Structural stability, mechanical and optoelectronic properties of strain-tuned mixed-halide perovskites CsPbX3-aYa

Abstract

Lead-based all-inorganic metal halide perovskites are of current interest due to their novel properties and potential applications in optoelectronic devices. Controllably strain and mixed-halide compositions are valuable way of tuning the bandgap and improve optoelectronic properties. Here, structure stability, mechanical and optoelectronic properties of strain-tuned mixed-halide CsPbX3-aYa (X, Y =I, Br, Cl; a = 0, 1, 2, 3) are investigated by first-principles calculations. Results show that their structural stability were improved with the increasing of Br or Cl doping concentration. Elastic calculations indicates that these mixed-halide CsPbX3-aYa (X, Y =I, Br, Cl; a = 0, 1, 2, 3) compounds are all mechanically stable and possess superior ductility in the studied range of pressure, which makes them suitable for thin films and flexible solar cells.
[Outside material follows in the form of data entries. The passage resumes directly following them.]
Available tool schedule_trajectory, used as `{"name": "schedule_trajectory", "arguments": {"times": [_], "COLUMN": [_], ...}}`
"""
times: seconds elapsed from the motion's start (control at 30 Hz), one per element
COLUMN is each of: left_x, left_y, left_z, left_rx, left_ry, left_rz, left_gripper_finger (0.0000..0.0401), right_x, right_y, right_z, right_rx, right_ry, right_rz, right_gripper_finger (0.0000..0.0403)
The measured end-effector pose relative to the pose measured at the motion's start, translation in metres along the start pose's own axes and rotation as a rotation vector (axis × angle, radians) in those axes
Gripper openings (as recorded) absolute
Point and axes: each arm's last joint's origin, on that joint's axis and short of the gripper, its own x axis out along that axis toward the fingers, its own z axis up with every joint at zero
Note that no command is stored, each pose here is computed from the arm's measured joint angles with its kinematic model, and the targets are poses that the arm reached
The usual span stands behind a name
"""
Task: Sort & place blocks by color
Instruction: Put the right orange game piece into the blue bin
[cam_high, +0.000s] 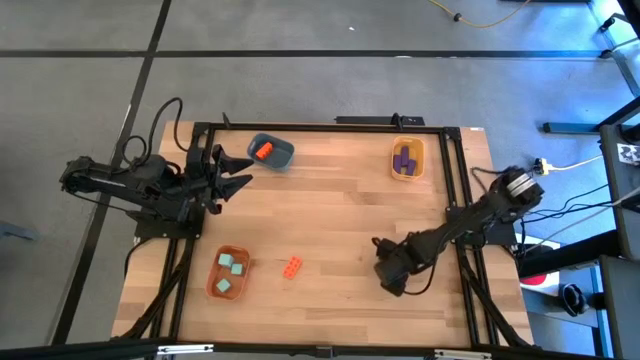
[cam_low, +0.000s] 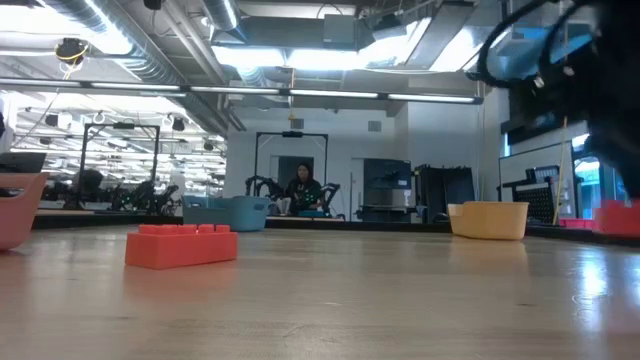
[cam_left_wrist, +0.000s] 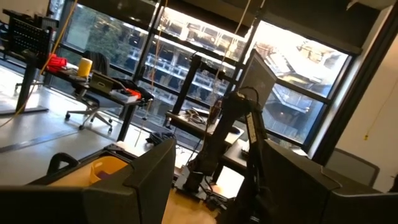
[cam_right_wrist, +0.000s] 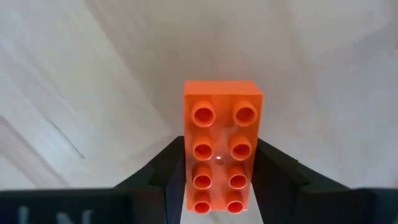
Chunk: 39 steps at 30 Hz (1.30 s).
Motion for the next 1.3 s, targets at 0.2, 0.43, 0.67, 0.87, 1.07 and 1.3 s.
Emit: {"name": "schedule_trajectory", "arguments": {"times": [0.2, 0.43, 0.67, 0.87, 1.07, 1.3], "left_x": [0.000, 0.000, 0.008, 0.031, 0.055, 0.071], "left_y": [0.000, 0.002, 0.007, 0.006, 0.005, 0.001], "left_z": [-0.002, -0.003, -0.021, -0.053, -0.082, -0.096], "left_rx": [0.011, 0.080, 0.160, 0.227, 0.179, 0.139], "left_ry": [0.019, 0.025, 0.132, 0.279, 0.348, 0.318], "left_rz": [-0.007, 0.035, 0.160, 0.179, 0.149, 0.086], "left_gripper_finger": [0.0231, 0.0231, 0.0231, 0.0231, 0.0231, 0.0231], "right_x": [-0.026, -0.033, -0.047, -0.089, -0.116, -0.126], "right_y": [-0.024, -0.055, -0.069, -0.063, -0.056, -0.045], "right_z": [0.010, 0.039, 0.084, 0.125, 0.155, 0.174], "right_rx": [-0.112, -0.174, -0.167, -0.219, -0.280, -0.326], "right_ry": [-0.141, -0.470, -0.774, -0.972, -1.071, -1.087], "right_rz": [0.080, 0.356, 0.545, 0.565, 0.530, 0.559], "right_gripper_finger": [0.0144, 0.0144, 0.0144, 0.0144, 0.0144, 0.0144]}}
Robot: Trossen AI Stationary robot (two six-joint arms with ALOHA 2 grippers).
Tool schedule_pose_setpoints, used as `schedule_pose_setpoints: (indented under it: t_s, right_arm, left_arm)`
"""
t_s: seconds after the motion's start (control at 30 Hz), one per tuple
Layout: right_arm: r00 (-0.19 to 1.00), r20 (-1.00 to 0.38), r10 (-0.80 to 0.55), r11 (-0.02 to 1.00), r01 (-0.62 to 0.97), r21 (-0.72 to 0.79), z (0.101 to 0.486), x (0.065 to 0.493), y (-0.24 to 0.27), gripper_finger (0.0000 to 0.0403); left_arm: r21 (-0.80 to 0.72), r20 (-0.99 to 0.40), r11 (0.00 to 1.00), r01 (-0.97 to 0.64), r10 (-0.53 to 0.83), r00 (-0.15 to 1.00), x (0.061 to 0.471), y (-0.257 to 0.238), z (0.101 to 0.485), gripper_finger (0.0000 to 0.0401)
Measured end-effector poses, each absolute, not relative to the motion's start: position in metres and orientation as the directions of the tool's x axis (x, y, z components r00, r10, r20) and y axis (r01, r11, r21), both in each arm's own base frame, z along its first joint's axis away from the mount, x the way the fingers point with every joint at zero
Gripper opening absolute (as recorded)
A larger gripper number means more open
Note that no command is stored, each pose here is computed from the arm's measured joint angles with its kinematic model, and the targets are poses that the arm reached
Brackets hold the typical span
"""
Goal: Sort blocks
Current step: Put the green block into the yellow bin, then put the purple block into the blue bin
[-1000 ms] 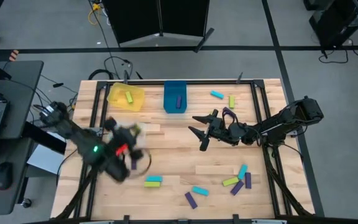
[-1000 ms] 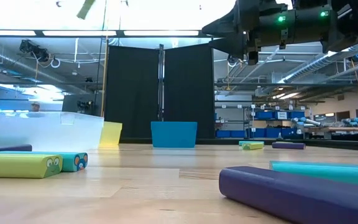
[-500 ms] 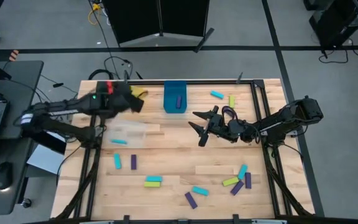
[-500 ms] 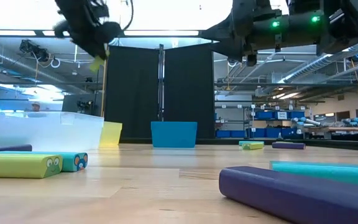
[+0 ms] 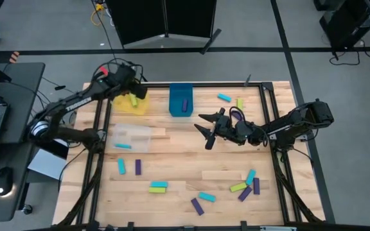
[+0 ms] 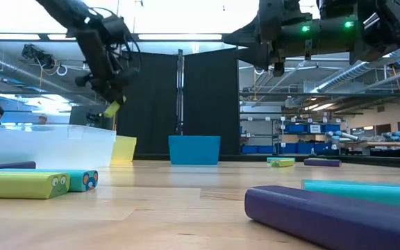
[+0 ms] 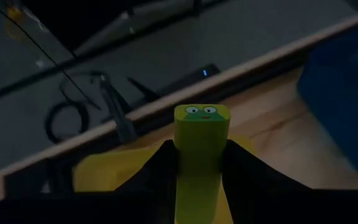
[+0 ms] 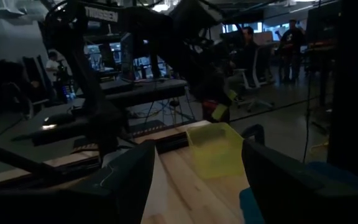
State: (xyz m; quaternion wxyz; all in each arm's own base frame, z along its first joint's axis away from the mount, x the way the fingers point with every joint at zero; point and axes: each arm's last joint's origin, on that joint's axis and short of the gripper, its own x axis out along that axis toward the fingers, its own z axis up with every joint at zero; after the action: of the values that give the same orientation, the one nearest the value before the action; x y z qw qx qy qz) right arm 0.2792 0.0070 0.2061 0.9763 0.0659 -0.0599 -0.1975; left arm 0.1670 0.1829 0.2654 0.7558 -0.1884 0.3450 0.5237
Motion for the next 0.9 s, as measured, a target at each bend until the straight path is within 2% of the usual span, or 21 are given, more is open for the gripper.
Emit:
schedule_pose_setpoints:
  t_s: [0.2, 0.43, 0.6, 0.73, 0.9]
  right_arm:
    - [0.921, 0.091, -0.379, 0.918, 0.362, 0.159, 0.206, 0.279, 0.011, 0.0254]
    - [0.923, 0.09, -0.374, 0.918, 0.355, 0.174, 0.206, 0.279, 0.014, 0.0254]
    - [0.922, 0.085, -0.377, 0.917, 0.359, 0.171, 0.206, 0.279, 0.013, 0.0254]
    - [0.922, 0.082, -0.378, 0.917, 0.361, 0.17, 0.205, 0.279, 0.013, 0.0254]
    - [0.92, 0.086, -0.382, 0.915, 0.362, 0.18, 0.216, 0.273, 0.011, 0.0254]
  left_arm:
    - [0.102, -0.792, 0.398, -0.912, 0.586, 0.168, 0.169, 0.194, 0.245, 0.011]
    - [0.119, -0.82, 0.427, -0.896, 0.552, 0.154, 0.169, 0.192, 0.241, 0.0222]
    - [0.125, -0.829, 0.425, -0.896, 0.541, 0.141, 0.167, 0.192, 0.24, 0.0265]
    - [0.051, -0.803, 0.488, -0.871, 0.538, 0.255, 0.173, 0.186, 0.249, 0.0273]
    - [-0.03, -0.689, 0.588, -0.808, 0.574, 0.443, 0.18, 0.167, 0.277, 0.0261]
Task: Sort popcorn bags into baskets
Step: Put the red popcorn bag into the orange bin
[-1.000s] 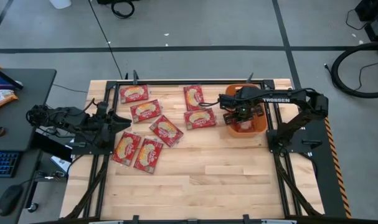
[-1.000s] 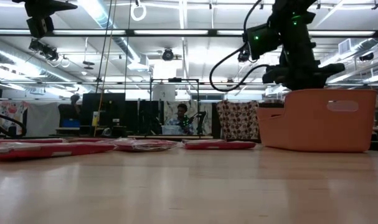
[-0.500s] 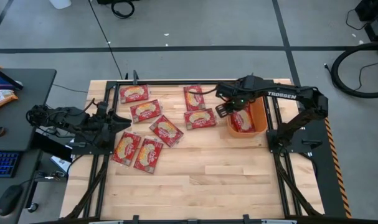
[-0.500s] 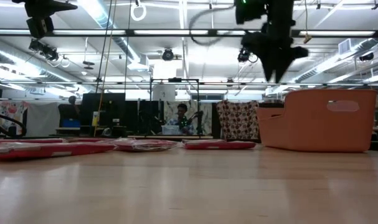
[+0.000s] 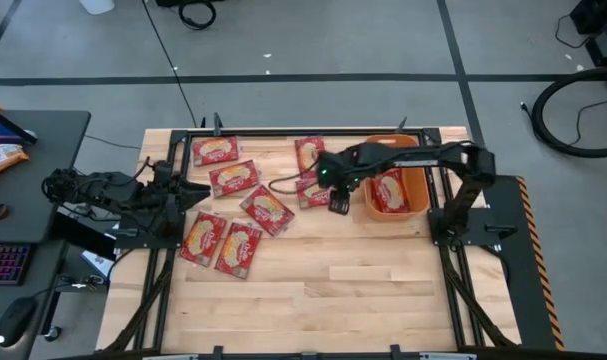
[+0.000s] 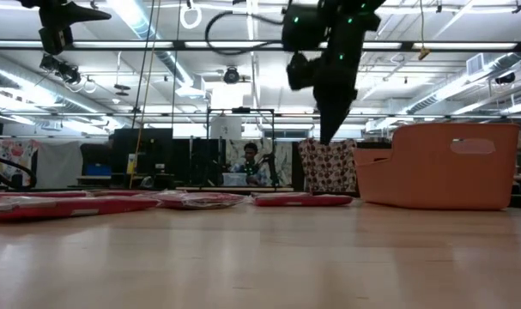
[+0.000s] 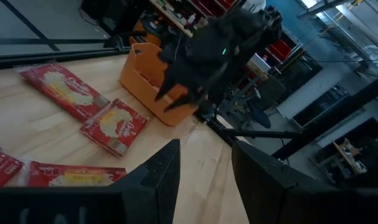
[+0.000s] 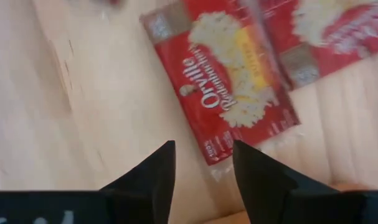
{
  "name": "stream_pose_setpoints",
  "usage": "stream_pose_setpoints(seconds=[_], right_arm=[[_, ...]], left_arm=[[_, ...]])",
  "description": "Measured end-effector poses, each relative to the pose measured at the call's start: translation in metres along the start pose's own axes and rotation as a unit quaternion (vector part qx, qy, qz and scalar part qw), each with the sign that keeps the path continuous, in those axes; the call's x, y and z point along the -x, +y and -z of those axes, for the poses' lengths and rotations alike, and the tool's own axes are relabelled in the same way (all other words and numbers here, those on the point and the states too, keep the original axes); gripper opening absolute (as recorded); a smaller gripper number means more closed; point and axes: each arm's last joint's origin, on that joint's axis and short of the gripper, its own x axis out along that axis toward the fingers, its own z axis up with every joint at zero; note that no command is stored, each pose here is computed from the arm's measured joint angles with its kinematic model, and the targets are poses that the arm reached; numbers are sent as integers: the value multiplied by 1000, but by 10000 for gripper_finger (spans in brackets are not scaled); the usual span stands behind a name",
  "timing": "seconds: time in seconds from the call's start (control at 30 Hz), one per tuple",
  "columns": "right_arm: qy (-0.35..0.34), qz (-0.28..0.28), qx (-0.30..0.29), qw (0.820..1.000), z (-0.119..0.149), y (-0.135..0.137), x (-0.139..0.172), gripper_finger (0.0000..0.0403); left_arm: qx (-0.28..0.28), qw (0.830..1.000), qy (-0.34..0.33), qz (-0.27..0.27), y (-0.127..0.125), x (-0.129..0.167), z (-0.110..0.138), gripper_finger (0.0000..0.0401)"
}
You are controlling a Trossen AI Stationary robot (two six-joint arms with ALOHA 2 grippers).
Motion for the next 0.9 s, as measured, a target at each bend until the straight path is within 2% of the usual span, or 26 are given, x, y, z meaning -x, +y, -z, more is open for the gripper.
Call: stream_pose_setpoints(seconds=[0.3,0.57,0.73,0.9], right_arm=[[88,16,134,987,-3,1,-60,203],[127,21,187,974,-1,2,-91,194],[128,22,183,974,-2,2,-95,168],[116,43,162,979,-4,3,-94,102]], left_arm=[[0,1000,-1,-2,0,0,0,149],[1,1000,-1,-2,0,0,0,149],[2,1000,-2,-2,0,0,0,149],[10,1000,-1,-2,0,0,0,149]])
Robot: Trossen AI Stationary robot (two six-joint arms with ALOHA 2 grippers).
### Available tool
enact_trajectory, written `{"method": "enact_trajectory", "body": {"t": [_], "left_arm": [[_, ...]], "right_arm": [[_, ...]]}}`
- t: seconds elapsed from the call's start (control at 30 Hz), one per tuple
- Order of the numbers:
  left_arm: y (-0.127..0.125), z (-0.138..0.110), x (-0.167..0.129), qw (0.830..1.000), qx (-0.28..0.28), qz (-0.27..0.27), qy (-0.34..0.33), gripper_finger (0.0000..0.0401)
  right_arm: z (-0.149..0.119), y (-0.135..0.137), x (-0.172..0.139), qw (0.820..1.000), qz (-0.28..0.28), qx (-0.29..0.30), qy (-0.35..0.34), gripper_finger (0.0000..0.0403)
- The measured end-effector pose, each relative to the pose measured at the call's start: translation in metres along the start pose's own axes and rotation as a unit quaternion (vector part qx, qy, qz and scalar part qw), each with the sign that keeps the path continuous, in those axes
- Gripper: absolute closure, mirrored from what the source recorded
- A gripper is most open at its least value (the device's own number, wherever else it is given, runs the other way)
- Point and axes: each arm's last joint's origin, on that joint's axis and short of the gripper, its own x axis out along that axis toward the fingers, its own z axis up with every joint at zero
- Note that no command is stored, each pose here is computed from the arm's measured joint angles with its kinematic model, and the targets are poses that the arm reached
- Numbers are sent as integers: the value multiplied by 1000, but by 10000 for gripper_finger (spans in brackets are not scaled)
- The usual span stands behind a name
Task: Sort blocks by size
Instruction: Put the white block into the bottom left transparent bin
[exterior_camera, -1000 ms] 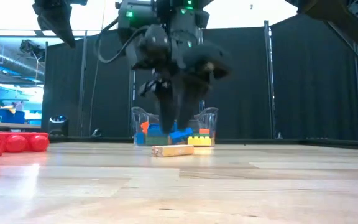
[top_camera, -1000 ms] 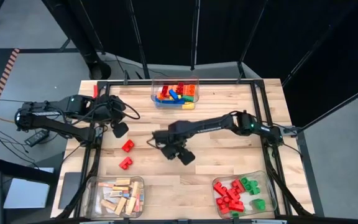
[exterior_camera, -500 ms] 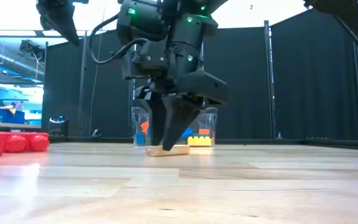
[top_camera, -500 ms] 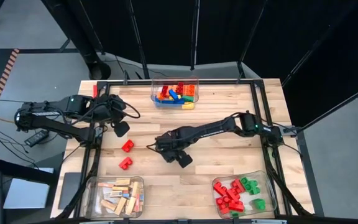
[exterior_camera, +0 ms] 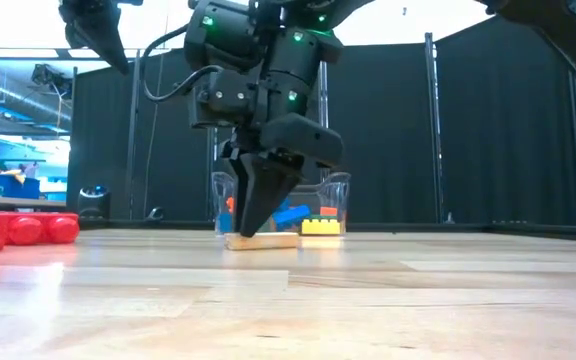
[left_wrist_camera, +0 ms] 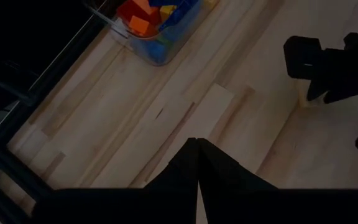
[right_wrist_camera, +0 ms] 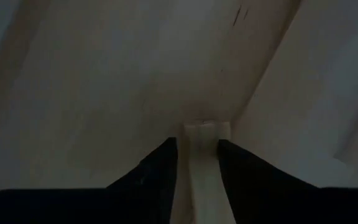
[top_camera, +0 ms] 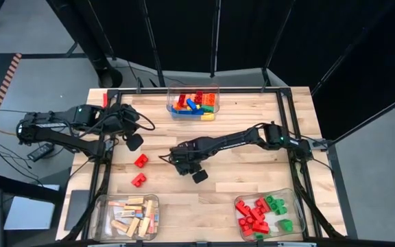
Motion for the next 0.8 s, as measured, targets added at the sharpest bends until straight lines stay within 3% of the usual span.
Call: {"method": "enact_trajectory", "body": {"t": [0.17,0.33,0.47,0.63,0.8], "left_arm": [[0,0,0,1000,0,0,0,388],[0,0,0,1000,0,-1,1,388],[0,0,0,1000,0,-1,1,388],[0,0,0,1000,0,-1,1,388],[0,0,0,1000,0,-1,1,388]], "right_arm": [[8,-2,-18,1000,-1,2,-29,224],[4,-1,-14,1000,7,10,-9,153],[0,-2,-10,1000,3,-17,-10,111],[-19,-5,12,1000,25,-12,2,115],[-32,-3,23,1000,25,-2,13,166]]}}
Moreover, the ductility becomes more excellent as the pressure increases. Electronic properties calculations exhibit that these compounds have similar band structure. That is, they are all direct bandgap semiconductors, and the energy gap decreases with increasing pressure, and finally all structures are transformed into metallic phase. Based on the electronic structure, the optical absorption coefficients are calculated, which show that the main absorption region shifts to red light and the absorption capacity enhancement with the increase of pressure, but decreases with the increase of doping concentration of Br or Cl doping.